Pisagua is a Chilean port on the Pacific Ocean, located in Huara comuna (municipality), in Tarapacá Region, northern Chile. In 2007, the new province of El Tamarugal was established and the comuna of Huara, previously within the province of Iquique, was incorporated to the newly created province.

Early history

According to Francisco Riso Patrón, and stated in Diccionario Geográfico de las Provincias de Tacna y Tarapacá, the name Pisagua has a quechua origin, meaning "place of scarce water": Pis - scarce, agua - water.

Pisagua was founded in 1611 after an edict by the Viceroy of Peru which established a base from which it could be possible to stem the illegal traffic of gold and silver flowing from the important mines of Potosí and Oruro, in the Highlands of the "Audiencia of Charcas", to the British and Dutch pirates operating in the Corregimiento de Arica. Thus, Pisagua became a minor port, subjected to the major Port of San Marcos de Arica.

This settlement, known today as 'Pisagua Viejo' (Old Pisagua) developed at the south side of the Quebrada Tiliviche, on part of an extensive ancient midden deposit.  Some adobe ruins remain.

The "Nitrate boom"

It was not until 1810 when large nitrate ("salitre" or saltpeter) deposits were discovered in the Corregimiento de Tarapacá that Pisagua became an important port due to its major role in the export of this product. Tsunami forced the transfer of Pisagua to the place where it lies today, in 1836. This site is a small plain located between the peninsulas of Punta Pichalo and Punta Pisagua, about 3 km South of Pisagua Viejo.

The War of the Pacific

On November 2, 1879 Pisagua was occupied by Chilean troops during the Guerra del Pacífico, in the "Battle of Pisagua". After the war, Pisagua went from Peruvian hands to Chilean administration.

The heydays of the town

Pisagua became an important port of the South Pacific during the nitrate boom  of the 1870s. During the first years of the 20th century, Pisagua had become one of the most important ports of the whole country (after Valparaíso and Iquique), with offices from major banks, and one of the most beautiful cities on the Southern Pacific coast.

Railway history

The construction of a standard gauge railway line to connect Pisagua with the interior started in about 1865, while Pisagua was still a Peruvian possession.  Work continued under Chilean administration, and by 1935 Pisagua was the northern terminus of a  network of main and branch lines, with a connection to Iquique, the principal terminus of the line.
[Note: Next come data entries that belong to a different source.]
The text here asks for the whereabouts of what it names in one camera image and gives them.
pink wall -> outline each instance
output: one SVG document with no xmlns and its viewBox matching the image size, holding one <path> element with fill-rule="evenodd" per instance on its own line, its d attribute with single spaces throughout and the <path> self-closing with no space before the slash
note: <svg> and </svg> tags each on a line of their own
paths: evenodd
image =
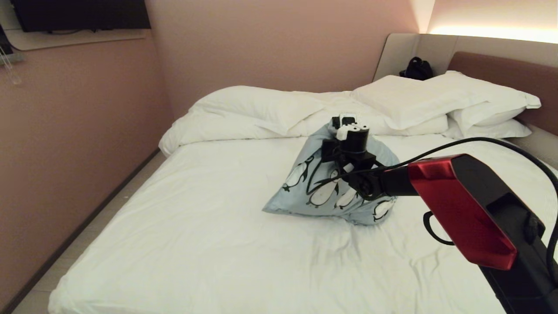
<svg viewBox="0 0 558 314">
<path fill-rule="evenodd" d="M 150 37 L 25 56 L 21 86 L 0 68 L 0 311 L 172 121 Z"/>
<path fill-rule="evenodd" d="M 173 112 L 231 85 L 312 92 L 372 81 L 409 0 L 147 0 Z"/>
<path fill-rule="evenodd" d="M 557 0 L 436 0 L 429 31 L 439 27 L 558 27 Z"/>
</svg>

black bag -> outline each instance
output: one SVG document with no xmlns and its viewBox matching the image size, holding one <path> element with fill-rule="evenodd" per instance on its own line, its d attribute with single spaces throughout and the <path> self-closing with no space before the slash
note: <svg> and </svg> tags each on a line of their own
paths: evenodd
<svg viewBox="0 0 558 314">
<path fill-rule="evenodd" d="M 404 78 L 427 80 L 434 77 L 434 72 L 428 61 L 422 61 L 419 57 L 414 57 L 409 62 L 406 70 L 399 72 L 399 76 Z"/>
</svg>

wall light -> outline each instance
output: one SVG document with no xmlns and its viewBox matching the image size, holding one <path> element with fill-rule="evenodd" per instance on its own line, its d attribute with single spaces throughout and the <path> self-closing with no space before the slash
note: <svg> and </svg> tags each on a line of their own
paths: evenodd
<svg viewBox="0 0 558 314">
<path fill-rule="evenodd" d="M 558 44 L 558 28 L 540 29 L 514 27 L 441 26 L 432 29 L 429 33 L 437 35 L 460 35 L 517 39 Z"/>
</svg>

television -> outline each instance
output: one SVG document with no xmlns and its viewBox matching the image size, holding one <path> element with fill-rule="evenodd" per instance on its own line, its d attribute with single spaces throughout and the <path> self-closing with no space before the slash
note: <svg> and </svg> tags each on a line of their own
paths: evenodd
<svg viewBox="0 0 558 314">
<path fill-rule="evenodd" d="M 12 0 L 24 32 L 151 28 L 144 0 Z"/>
</svg>

bed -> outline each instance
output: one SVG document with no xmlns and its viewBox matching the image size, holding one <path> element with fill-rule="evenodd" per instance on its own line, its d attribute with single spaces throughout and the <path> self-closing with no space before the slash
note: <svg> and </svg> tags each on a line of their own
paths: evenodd
<svg viewBox="0 0 558 314">
<path fill-rule="evenodd" d="M 464 72 L 484 60 L 455 58 L 453 69 Z M 545 88 L 540 110 L 558 108 L 558 93 Z M 218 120 L 221 128 L 196 132 L 201 127 L 190 125 L 187 135 L 168 139 L 168 159 L 61 279 L 49 312 L 503 313 L 478 267 L 426 232 L 428 209 L 418 197 L 399 198 L 377 226 L 262 212 L 307 136 L 328 116 L 358 110 L 345 96 L 316 95 L 326 109 L 287 136 Z M 530 122 L 550 123 L 537 117 Z M 374 137 L 400 160 L 453 141 L 422 132 Z M 490 143 L 436 155 L 462 152 L 492 167 L 547 227 L 554 225 L 554 190 L 536 166 Z"/>
</svg>

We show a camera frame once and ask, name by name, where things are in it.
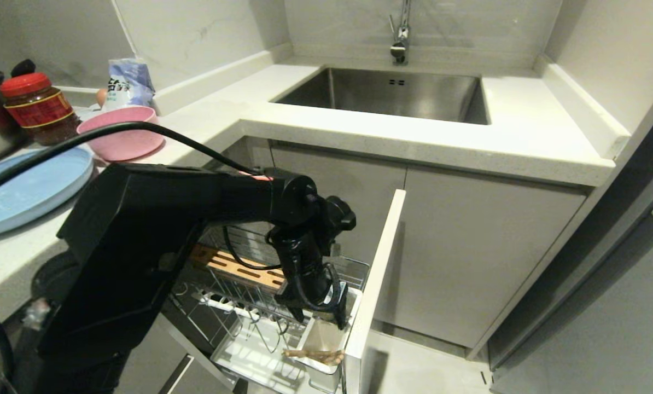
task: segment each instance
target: kitchen sink
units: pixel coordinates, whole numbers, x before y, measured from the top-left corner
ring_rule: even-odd
[[[274,102],[489,124],[476,77],[327,68]]]

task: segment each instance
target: pink bowl
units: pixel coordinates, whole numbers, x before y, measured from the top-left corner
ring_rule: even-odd
[[[156,111],[153,108],[133,106],[104,112],[81,123],[76,132],[83,134],[104,125],[119,122],[151,122],[158,123]],[[162,135],[146,130],[129,130],[118,132],[106,137],[96,138],[89,142],[94,152],[101,159],[108,161],[130,160],[148,154],[164,142]]]

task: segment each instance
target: white drawer
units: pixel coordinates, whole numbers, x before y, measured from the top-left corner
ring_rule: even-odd
[[[351,331],[349,332],[346,347],[344,348],[346,357],[341,363],[341,371],[344,371],[347,392],[351,394],[364,392],[368,387],[369,377],[365,372],[366,368],[364,368],[366,341],[376,311],[377,299],[381,294],[382,281],[384,279],[384,274],[386,273],[387,264],[389,263],[389,257],[392,251],[392,245],[394,244],[397,227],[399,226],[399,217],[402,207],[404,206],[405,195],[406,192],[404,190],[396,190],[396,192],[394,192],[389,212],[387,212],[387,219],[381,232],[380,241],[377,245],[374,259],[372,260],[368,279],[362,290],[359,308],[354,316]],[[320,392],[319,389],[315,389],[310,384],[311,382],[309,382],[308,375],[304,368],[300,367],[300,364],[296,364],[295,362],[285,362],[286,359],[281,356],[280,348],[278,348],[277,351],[270,352],[268,349],[270,346],[257,346],[257,344],[260,345],[261,342],[271,342],[271,338],[266,334],[266,328],[263,330],[262,337],[256,336],[255,332],[253,336],[250,336],[249,332],[237,336],[239,339],[237,339],[235,344],[231,344],[231,346],[234,346],[232,348],[232,353],[236,354],[236,357],[232,357],[231,360],[223,359],[220,362],[217,362],[222,369],[229,369],[232,371],[231,374],[226,375],[222,373],[221,369],[219,369],[216,364],[209,361],[209,359],[207,359],[207,357],[205,357],[202,352],[199,351],[192,342],[190,342],[189,339],[187,339],[184,334],[182,334],[177,327],[171,324],[167,319],[160,318],[158,324],[161,324],[164,329],[169,331],[169,334],[171,334],[171,336],[175,338],[190,355],[196,357],[199,364],[206,367],[209,373],[219,379],[226,387],[232,387],[234,385],[236,379],[231,376],[231,374],[233,374],[235,376],[246,378],[249,381],[262,384],[263,386],[269,387],[278,392],[288,394]],[[276,337],[276,342],[280,344],[281,340],[277,338],[277,334],[274,334],[274,336]],[[228,340],[233,341],[234,338],[227,334],[223,339],[222,344],[226,346],[226,341]]]

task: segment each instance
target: black power cord
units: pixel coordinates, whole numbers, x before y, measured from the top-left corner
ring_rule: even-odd
[[[232,243],[229,240],[229,230],[227,229],[227,226],[222,226],[222,235],[224,237],[224,244],[227,245],[227,250],[229,250],[229,253],[231,253],[232,257],[234,257],[234,260],[236,260],[236,262],[242,266],[245,266],[247,269],[254,269],[256,271],[268,271],[269,269],[279,269],[281,267],[280,264],[275,266],[252,266],[251,264],[242,260],[237,252],[235,252],[234,247],[232,247]]]
[[[261,172],[259,171],[252,170],[251,168],[248,167],[244,167],[244,165],[241,165],[235,162],[234,160],[228,159],[227,157],[224,157],[223,155],[219,154],[219,152],[216,152],[216,150],[212,150],[199,142],[191,140],[190,138],[182,134],[179,134],[178,132],[174,132],[173,130],[167,129],[161,125],[157,125],[154,123],[147,123],[147,122],[123,122],[123,123],[116,123],[114,125],[107,125],[101,128],[97,128],[96,130],[91,130],[85,134],[78,135],[77,137],[74,137],[70,140],[61,142],[61,144],[57,144],[54,145],[53,147],[50,147],[49,149],[45,149],[42,152],[39,152],[38,154],[33,155],[32,157],[29,157],[29,159],[19,162],[18,164],[1,172],[0,186],[8,182],[9,180],[13,179],[14,177],[17,177],[18,175],[22,174],[23,172],[26,172],[32,167],[35,167],[36,165],[41,164],[46,160],[55,157],[56,155],[59,155],[63,152],[66,152],[69,149],[72,149],[80,144],[83,144],[84,142],[89,142],[96,138],[115,134],[117,132],[123,132],[127,130],[139,130],[139,129],[149,130],[151,132],[155,132],[156,134],[161,134],[166,137],[169,137],[172,140],[181,142],[182,144],[187,145],[195,150],[199,150],[199,152],[209,155],[209,157],[212,157],[212,159],[215,159],[222,164],[228,165],[229,167],[236,168],[237,170],[246,172],[247,174],[262,175]],[[6,330],[3,328],[1,322],[0,322],[0,353],[1,353],[1,359],[3,359],[3,365],[2,365],[3,378],[5,379],[6,382],[9,382],[11,377],[13,376],[15,362],[13,357],[13,347],[11,346],[11,342],[9,341],[8,336],[6,335]]]

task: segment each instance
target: gray cabinet door
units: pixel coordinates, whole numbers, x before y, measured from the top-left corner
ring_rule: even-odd
[[[285,145],[271,152],[276,167],[311,177],[319,195],[337,195],[349,204],[356,228],[341,233],[336,242],[344,256],[372,262],[392,194],[404,187],[404,165]]]
[[[376,317],[467,347],[585,199],[571,189],[412,167],[406,190],[401,259],[390,264]]]
Trains climbed from sea level at Pisagua to the interior plateau via three reversing zig-zags and a heavily graded line.  Supplies for the interior towns and nitrate works were hauled up from the coast, and nitrate for export made up the return load.  The principal traffic was always nitrate, after which came fuel, passengers, perishables, parcels, general merchandise, and livestock.  Water for the steam locomotives and the town relied on two wells at Dolores (see map),  from Pisagua, which today still derives its water from this source.

Decline

When the nitrate boom came to an end, the port of Pisagua could keep some degree of importance because of its new role in the fishmeal industry. However, at the end of the 1950s, Pisagua lost most of its population and economic base and went into precipitous decline and even ceased to be the third town in importance of Tarapacá province (after Arica and Iquique).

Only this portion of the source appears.